The 5G has been commercialized in Japan from March 2020, which will enable ultra-high-speed wireless communication at up to 10 Gbps by utilizing higher frequency bands. In Japan, sub-6 GHz and 28 GHz bands have already been allocated for 5G, and international agreements have been reached for allocation up to 71 GHz. While 5G is currently being commercialized as communication infrastructure, the research and development of 6G has garnered significant attention worldwide. 6G, which is expected to be introduced around 2030, will use millimeter waves at frequencies above 100 GHz to realize high-speed and large-capacity communication with performances far exceeding those of 5G. The development of advanced materials for lower power consumption is crucial for realizing 6G because the transmission loss of a planar circuit generally increases as the frequency increases.

The researchers devised an ultra-wide band conductivity measurement technique up to over 100 GHz for metal materials used in high-frequency planar circuits.

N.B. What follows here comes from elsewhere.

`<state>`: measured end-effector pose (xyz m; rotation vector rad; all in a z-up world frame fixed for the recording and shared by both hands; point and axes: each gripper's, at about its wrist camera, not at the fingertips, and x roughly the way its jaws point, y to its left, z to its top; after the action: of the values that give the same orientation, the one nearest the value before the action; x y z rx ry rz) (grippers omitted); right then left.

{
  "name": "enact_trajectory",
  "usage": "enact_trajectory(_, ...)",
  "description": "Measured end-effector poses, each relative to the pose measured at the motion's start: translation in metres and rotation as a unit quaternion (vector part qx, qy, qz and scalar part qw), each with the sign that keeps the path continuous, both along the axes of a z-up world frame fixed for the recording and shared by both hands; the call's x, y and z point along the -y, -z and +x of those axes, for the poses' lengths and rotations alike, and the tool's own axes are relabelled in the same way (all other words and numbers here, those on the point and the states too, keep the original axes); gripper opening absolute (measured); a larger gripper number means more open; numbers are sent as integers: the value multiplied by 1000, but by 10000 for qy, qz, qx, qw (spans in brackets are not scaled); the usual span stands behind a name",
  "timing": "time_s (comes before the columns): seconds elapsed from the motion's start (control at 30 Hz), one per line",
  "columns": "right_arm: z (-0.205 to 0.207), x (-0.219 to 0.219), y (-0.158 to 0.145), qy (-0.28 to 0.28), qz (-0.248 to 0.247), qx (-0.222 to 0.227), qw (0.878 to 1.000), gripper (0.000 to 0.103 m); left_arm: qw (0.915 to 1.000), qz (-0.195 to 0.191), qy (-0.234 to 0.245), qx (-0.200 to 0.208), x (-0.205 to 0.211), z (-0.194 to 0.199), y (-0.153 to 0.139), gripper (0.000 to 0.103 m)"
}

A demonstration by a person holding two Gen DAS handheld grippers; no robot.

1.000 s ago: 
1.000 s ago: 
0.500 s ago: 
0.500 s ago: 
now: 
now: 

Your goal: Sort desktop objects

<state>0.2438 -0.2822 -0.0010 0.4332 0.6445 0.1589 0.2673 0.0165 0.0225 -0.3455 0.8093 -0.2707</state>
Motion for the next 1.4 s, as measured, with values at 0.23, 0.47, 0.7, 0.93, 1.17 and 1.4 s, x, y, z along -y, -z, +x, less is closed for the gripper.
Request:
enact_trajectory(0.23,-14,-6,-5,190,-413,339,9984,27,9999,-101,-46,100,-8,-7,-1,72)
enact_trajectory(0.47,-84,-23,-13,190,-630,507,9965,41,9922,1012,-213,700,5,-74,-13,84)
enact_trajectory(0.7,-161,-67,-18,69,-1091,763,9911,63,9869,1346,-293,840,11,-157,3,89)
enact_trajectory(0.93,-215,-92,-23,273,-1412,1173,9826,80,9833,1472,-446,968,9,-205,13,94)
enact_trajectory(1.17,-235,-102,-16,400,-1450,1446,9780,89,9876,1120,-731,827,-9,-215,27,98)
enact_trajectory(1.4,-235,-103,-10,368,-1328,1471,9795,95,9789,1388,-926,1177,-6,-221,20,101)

In general, overall transmission loss of a circuit is determined by dielectric and conductor losses, which are determined by the complex permittivity of a dielectric substrate and conductivity of metal lines, respectively. Millimeter-wave planar circuits have a problem of a reduction in effective conductivity due to the roughening treatment on the dielectric surface for maintaining the adhesion with metal lines, leading to a significant increase in the conductor loss. Meanwhile, conventional conductivity measurement requires a resonator consisting of a tiny dielectric rod and provides measurements only at single frequency determined by the rod size. Therefore, no practical technique had been established for measurement of metal conductivity in frequency bands above 100 GHz. In the developed technique, a metal foil under test is sandwiched between dielectric substrates to form a dielectric resonator. The researchers developed an algorithm based on rigorous electromagnetic field analysis to determine the conductivity of metal foil from the measured resonant sharpness of the higher-order mode excitations. The developed technique is practical in that it does not require precise machining of dielectrics and provides measurements of metal conductivity over ultra-wideband frequencies of 10 - 100 GHz and higher with the same accuracy as conventional techniques. The developed technique holds potential in accelerating development of advanced materials for lower power consumption in 5G and 6G communication.